A single node with its four edges

The two left edges are known as leading edges, and the two right edges are known as trailing edges:

Leading and trailing edges

The two edges that point to $N$ are known as in edges and the edges that point away from $N$ are out edges:

In and out edges

It is worth noting that the terms “in” and “out” are relative to $N$. In other words an in edge for $N$ will also be an out edge for some other node.

Leading In Edge

The northwest edge is the leading in edge. It originates from one of two related nodes:

  • If $N$ is the first child of $P$, this edge comes from the leading edge of $P$:

    Parent to first child

  • Otherwise, this edge comes from the trailing edge of $N$’s prior sibling:

    Sibling to next sibling

Leading Out Edge

The southwest edge is the leading out edge.
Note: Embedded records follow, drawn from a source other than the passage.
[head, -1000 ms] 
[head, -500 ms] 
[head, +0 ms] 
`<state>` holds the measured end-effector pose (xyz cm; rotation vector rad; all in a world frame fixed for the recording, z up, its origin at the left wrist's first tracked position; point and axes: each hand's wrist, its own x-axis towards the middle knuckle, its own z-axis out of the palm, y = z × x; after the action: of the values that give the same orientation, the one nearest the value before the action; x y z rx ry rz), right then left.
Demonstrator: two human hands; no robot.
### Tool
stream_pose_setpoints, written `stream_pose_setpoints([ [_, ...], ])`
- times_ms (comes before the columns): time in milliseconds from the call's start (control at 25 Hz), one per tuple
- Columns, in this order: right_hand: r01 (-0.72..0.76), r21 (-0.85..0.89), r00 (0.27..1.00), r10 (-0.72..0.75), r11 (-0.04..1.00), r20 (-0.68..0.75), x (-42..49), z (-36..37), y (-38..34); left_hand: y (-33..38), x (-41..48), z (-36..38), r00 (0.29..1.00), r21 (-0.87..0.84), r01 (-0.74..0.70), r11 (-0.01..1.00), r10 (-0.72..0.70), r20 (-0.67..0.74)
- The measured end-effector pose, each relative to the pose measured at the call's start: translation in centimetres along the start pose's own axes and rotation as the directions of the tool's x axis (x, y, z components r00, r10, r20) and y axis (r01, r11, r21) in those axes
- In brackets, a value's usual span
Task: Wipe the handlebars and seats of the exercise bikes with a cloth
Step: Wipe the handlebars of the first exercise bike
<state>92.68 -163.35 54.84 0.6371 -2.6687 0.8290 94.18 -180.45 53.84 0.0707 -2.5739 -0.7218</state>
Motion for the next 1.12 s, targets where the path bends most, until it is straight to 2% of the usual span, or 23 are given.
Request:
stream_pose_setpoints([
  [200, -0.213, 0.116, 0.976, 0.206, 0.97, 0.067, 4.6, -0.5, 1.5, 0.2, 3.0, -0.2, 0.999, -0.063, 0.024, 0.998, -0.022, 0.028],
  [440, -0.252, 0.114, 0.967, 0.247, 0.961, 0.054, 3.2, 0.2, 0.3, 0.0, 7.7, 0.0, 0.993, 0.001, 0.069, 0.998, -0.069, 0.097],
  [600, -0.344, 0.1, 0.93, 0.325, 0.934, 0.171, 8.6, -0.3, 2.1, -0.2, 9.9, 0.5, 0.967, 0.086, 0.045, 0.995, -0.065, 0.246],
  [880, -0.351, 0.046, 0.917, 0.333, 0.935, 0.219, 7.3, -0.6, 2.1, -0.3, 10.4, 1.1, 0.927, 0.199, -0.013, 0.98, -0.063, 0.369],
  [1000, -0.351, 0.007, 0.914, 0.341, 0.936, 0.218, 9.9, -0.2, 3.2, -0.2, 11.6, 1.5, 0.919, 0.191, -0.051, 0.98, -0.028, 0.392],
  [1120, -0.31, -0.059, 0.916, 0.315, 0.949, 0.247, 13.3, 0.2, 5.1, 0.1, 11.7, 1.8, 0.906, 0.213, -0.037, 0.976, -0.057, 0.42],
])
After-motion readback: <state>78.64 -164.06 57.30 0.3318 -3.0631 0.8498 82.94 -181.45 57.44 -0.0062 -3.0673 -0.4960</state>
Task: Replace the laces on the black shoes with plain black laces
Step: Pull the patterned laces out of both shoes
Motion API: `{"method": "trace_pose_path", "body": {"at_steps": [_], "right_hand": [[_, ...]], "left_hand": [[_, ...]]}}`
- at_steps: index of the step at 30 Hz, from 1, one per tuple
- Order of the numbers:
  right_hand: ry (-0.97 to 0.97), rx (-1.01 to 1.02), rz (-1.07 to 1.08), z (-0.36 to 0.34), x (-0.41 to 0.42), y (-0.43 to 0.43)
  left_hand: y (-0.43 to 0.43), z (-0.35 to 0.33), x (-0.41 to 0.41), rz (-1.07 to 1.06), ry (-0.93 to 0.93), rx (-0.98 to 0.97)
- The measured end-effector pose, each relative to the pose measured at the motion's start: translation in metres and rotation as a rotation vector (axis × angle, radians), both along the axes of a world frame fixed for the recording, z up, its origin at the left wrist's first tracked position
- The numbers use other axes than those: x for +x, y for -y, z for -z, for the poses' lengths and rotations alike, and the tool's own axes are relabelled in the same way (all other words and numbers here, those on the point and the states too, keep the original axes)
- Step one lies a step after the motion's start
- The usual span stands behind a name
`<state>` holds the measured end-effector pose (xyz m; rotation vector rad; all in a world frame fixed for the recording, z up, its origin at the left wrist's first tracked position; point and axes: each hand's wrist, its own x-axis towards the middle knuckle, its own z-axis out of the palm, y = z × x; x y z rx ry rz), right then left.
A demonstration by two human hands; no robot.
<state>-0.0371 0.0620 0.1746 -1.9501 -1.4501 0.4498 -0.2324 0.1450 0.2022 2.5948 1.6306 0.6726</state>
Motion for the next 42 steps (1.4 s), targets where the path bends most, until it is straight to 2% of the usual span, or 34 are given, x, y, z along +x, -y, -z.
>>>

Its points to one of two related nodes:

  • If $N$ is a parent, it points to the leading edge of the first child of $N$.

    Parent to first child

  • Otherwise, it points to the trailing edge of $N$ itself:

    Node to self

Trailing In Edge

The southeast edge is the trailing in edge. It originates from one of two related nodes:

  • If $N$ is a parent, it comes from the trailing edge of $N$’s last child:

    Last child to parent

  • Otherwise, it comes from the leading edge of $N$ itself:

    Node to self

Trailing Out Edge

The northeast edge is the trailing out edge. It points to one of two related nodes:

  • If $N$ is the last child of $P$, this edge points to the trailing edge of $P$:

Last child to parent

  • Otherwise, this edge points to the leading edge of $N$’s next sibling:

Parent to first child

Example Forests

With the fundamental building blocks in place, here is how they combine to form some of the basic relationships in a forest. Note that (with the exception of the root node) every node in the forest maintains four relationships with the nodes around it.

Empty

An empty forest

Given a forest that contains only the root node, forest<T>::empty will return true. Otherwise, it will return false.

One Node

A forest with one node

Two Sibling Nodes

A forest with one node

Iterators

Iterators are comprised of two pieces of data:

  • the node to which they point
  • the edge they are on

In this documentation Iterators will be described by this pair as {node, edge}.

Examples

  • {P, L} is an iterator that points to node $P$ on the leading edge:

{P, L}

  • {N, T} is an iterator that points to node $N$ on the trailing edge:

{N, T}

Since iterators always point to a node, we never speak of an iterator being on the “out” edge of a node it is from. Rather, we consider it on the “in” edge of the node that it points to (even though it’s the same edge).

Edge Flipping

You can use adobe::leading_of(I) and adobe::trailing_of(I) to change the edge of an iterator to leading or trailing, respectively. Note that these are free functions, not member functions of forest<T>. In this document we will represent these routines in pseudocode as such:

  • leading_of({P, T}){P, L}
  • trailing_of({N, L}){N, T}

Iterator Concept

Forest iterators are bidirectional. In this document we denote incrementing and decrementing an iterator with ++{node, edge} and --{node, edge}, respectively.

Iterator Adaptors

Although there is one iterator type for forest, there are several iterator adaptors that facilitate various methods of traversal. More will be said about these later.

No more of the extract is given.